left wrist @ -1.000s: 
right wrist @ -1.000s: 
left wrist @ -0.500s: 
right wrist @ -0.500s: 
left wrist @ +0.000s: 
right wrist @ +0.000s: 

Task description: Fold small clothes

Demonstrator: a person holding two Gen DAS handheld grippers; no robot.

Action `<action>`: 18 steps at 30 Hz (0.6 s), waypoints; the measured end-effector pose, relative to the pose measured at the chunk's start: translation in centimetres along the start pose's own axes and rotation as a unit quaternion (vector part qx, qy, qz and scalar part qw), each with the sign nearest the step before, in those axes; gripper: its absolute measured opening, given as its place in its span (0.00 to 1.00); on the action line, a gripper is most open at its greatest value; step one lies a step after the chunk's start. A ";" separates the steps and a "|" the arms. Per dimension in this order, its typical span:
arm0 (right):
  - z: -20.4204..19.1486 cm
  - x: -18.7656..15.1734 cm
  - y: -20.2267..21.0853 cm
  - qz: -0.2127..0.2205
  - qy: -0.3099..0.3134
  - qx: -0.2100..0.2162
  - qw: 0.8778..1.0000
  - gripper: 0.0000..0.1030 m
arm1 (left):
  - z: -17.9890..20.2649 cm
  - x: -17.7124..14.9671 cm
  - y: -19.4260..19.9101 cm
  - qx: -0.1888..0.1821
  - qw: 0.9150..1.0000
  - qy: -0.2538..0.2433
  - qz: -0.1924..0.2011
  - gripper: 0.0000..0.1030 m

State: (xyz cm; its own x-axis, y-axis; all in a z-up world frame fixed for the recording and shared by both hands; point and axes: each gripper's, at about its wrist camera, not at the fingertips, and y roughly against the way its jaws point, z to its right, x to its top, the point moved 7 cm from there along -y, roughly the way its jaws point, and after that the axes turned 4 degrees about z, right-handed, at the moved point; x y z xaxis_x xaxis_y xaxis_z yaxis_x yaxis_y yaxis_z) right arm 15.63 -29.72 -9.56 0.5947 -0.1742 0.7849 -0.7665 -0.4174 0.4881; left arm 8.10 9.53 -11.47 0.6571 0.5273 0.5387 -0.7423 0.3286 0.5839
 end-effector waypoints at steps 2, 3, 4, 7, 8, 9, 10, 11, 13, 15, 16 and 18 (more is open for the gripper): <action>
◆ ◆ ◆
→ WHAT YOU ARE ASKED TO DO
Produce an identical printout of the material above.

→ ANSWER SPACE
left wrist @ -1.000s: 
right wrist @ -1.000s: 
left wrist @ -0.500s: 
right wrist @ -0.500s: 
left wrist @ +0.000s: 
right wrist @ +0.000s: 

Task description: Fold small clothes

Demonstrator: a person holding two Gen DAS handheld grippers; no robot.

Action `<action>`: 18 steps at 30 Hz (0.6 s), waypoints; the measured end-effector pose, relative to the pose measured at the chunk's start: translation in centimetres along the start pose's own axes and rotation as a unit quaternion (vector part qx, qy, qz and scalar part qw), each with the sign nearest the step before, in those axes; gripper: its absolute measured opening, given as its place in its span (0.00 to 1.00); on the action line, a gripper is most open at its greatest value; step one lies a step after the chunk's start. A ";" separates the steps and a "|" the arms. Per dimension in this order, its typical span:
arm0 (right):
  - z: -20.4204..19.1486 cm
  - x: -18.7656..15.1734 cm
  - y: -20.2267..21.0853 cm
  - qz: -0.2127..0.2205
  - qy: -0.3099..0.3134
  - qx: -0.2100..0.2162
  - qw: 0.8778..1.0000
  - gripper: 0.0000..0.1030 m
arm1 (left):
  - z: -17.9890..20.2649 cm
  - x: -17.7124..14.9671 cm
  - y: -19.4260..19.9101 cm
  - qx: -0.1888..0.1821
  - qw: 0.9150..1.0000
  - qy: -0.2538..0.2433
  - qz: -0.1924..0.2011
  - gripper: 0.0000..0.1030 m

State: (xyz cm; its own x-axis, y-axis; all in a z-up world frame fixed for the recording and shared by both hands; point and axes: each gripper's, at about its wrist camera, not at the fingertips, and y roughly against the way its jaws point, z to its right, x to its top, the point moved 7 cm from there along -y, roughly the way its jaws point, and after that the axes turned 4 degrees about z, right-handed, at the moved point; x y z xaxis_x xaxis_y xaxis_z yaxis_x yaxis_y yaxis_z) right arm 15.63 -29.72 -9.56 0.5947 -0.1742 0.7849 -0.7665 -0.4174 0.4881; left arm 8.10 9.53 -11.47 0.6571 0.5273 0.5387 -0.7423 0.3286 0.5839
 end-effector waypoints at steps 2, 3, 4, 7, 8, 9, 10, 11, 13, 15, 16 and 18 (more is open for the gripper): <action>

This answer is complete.